「失礼しました〜…」
さっきよりも思い足どりで歩く。
「そんなに怒られたのか?」
「桐谷君…」
気づくと桐谷君がわたしの隣を歩いていた。
「テスト勉強、本当にしないとヤバイなって…」
「この間したろ?」
「あれ以降してない。」
サーッと顔が白くなっていく桐谷君。
「お前、テスト明後日だぞ?」
「う〜…。」
「飯食いに行く暇なんかないな。早く家に帰ろうぜ!」
わたしを心配してくれてるのはわかる。
でも……
「やだっ!」
「……は?」
「勉強するから、一緒にいてっ」
暫く沈黙が続く。
返事が返ってこない。
「……何でもない。帰って勉強する。
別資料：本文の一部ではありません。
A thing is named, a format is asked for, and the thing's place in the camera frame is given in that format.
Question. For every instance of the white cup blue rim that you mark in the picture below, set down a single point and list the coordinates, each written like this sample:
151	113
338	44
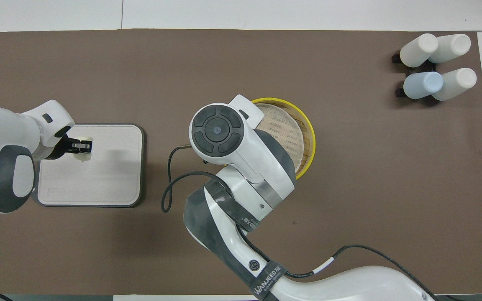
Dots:
454	47

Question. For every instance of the light blue plastic cup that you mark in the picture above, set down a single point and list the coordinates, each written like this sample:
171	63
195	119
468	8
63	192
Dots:
423	85

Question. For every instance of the yellow bamboo steamer tier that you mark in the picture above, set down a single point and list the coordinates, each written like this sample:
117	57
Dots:
310	144

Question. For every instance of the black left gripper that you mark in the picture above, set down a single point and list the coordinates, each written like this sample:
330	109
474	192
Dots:
61	148

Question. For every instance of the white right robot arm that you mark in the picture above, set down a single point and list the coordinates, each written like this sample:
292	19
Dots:
245	175

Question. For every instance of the beige perforated steamer liner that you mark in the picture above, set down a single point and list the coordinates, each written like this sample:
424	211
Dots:
285	129

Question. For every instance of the black cup rack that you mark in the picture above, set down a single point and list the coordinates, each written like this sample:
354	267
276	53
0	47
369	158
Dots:
396	57

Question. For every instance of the brown table mat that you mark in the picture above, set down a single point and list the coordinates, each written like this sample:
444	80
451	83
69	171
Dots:
349	188

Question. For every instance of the white steamed bun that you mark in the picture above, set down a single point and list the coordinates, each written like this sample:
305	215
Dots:
85	157

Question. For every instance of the grey cutting board black rim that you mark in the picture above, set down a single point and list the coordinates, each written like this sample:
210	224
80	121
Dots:
107	175

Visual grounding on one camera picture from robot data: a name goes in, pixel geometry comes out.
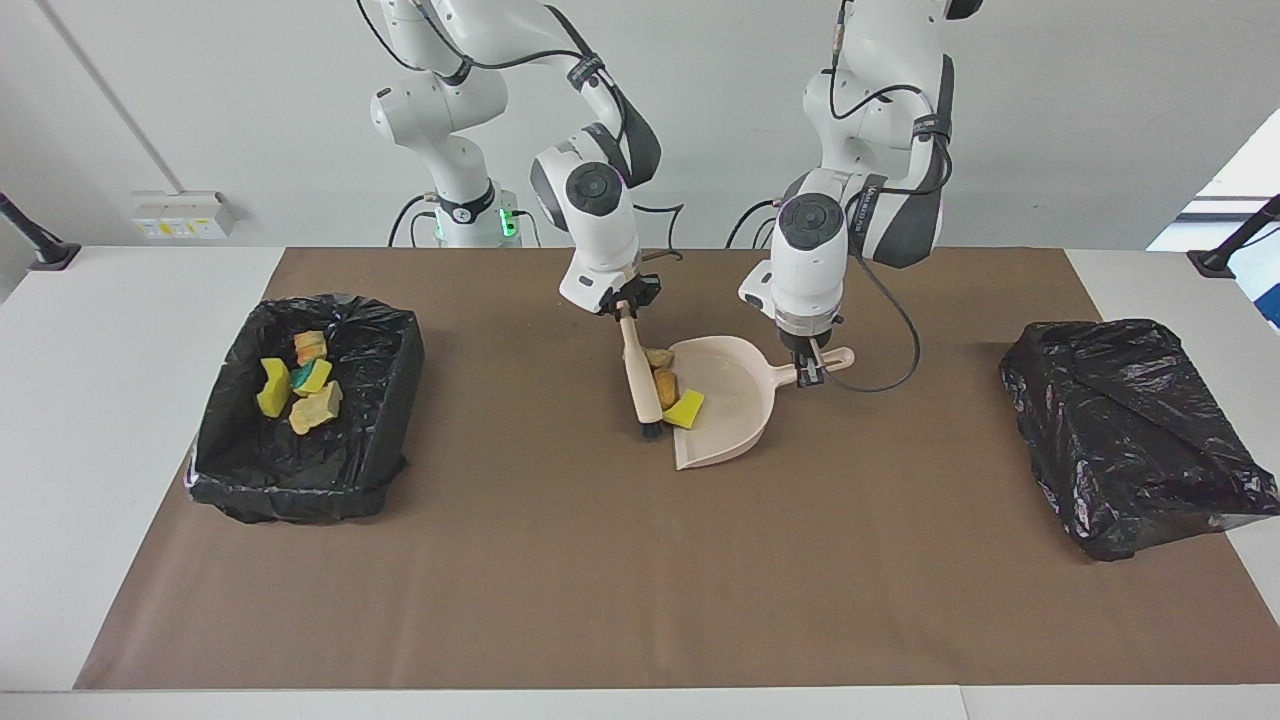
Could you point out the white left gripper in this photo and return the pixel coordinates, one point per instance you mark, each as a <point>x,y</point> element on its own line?
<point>800,300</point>

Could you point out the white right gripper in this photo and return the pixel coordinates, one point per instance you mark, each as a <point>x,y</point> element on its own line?
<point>590,285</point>

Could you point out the beige bread chunk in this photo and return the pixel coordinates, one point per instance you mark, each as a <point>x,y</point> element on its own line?
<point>660,357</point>
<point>315,408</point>

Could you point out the pink plastic dustpan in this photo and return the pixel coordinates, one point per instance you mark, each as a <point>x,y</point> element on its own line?
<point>730,420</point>

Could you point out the brown bread roll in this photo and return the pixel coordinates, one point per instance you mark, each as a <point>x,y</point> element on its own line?
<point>666,388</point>

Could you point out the yellow sponge piece green layer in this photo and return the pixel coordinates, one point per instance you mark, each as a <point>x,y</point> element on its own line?
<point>315,377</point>

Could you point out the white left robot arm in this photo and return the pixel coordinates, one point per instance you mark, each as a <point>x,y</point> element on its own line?
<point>880,100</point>

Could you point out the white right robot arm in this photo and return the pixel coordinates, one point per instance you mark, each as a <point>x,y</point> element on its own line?
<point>600,220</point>

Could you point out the bin with black bag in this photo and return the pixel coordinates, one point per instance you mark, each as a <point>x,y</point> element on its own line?
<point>350,440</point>
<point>1130,430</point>

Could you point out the brown paper table mat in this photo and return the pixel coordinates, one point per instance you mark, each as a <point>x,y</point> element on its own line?
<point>600,560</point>

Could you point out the black camera stand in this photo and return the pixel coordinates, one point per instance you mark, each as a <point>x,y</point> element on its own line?
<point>1225,250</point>
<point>35,245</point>

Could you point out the white wall socket box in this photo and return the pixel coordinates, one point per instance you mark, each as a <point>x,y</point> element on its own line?
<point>185,215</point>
」
荷物を取りに歩きに行く。
「わーったよ!じゃあ、明日図書館で勉強な?」
「……うんっ」
―――2人で一緒に校門を出る。
冷たい風が吹く。
「うー寒いっ」
「なんでそんな薄着なんだよ。」
桐谷君は、ちゃっかりブレザーを着てる。
昨日まではセーターだったのに……
再び冷たい風。
「うー……」
すると、ふわりと何かが肩にかかる。
「……桐谷君のブレザー?」
「まぁ。俺はそんな寒くねえし。着とけよ。」
「ありがとう。」
ぶかぶかだ……
桐谷君の大きさを感じる。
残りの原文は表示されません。